Hi all!
We are creating a web spider/crawler for experimenting with classification of sites. We are at a point where we can't make a decision and I was hoping someone out there who has done this kind of thing before might help us make a decision.
Here's what we are doing as an experiment
1. Taking 1-2 million domain names and crawling index page plus approx 10 internal pages based on whatever links we get
2. The above will be done in a polite way so not to overload the resulting server and the spider will have a link back to us.
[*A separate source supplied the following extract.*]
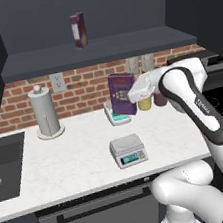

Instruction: Pick the cereal and place it on the digital scale for weighing, and close the cabinet.

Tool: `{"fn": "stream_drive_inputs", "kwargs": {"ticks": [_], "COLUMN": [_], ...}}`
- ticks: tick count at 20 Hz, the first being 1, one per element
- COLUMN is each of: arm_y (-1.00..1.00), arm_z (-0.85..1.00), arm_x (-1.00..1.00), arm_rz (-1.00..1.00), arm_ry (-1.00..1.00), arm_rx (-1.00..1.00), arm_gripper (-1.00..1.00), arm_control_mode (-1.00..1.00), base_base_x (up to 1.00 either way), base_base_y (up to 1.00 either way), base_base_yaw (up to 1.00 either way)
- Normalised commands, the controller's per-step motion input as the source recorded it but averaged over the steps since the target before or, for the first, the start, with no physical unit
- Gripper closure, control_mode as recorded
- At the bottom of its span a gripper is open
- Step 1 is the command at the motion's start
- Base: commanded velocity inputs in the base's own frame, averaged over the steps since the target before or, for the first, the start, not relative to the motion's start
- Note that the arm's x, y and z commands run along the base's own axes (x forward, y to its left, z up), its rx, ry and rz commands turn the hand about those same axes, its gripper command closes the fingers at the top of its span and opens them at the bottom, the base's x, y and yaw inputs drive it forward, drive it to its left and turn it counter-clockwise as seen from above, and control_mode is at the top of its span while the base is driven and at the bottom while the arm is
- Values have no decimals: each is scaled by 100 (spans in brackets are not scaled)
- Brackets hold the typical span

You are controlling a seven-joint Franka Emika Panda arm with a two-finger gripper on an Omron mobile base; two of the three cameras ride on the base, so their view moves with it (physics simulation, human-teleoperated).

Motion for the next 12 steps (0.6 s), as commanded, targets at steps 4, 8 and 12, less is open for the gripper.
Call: {"fn": "stream_drive_inputs", "kwargs": {"ticks": [4,8,12], "arm_y": [7,0,-4], "arm_z": [-54,-49,-35], "arm_x": [17,23,23], "arm_rz": [24,22,11], "arm_ry": [0,0,0], "arm_rx": [-9,-5,-1], "arm_gripper": [100,100,100], "arm_control_mode": [-100,-100,-100], "base_base_x": [0,0,0], "base_base_y": [0,0,0], "base_base_yaw": [0,0,0]}}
3. We want to run 3-4 downloaders on individual machines and we are using either Twisted or Pyro to do this
The above bit we're OK with and its done. We have two options we think for the next stage. Either:
- Push all downloaded data into mysql to process and for our parser machine to access and parse/classify
or
- each downloader saves the data as a file to its HD and then our parsing machine takes this information across the network
I can't find easy information about how search engines save their data (into a database or just locally to the filesystem) and we kind of feel at this end that it is fundamental at this point to decide on the correct path.
Any help or advice appreciated. Even criticism :)
John
If you just want to run an experiment on 10M pages, then use whatever you feel comfortable with. The important thing is NOT files vs sql but whether your classification idea is worth spending time on. Who cares if it's inefficient? That's not what your experiment is about.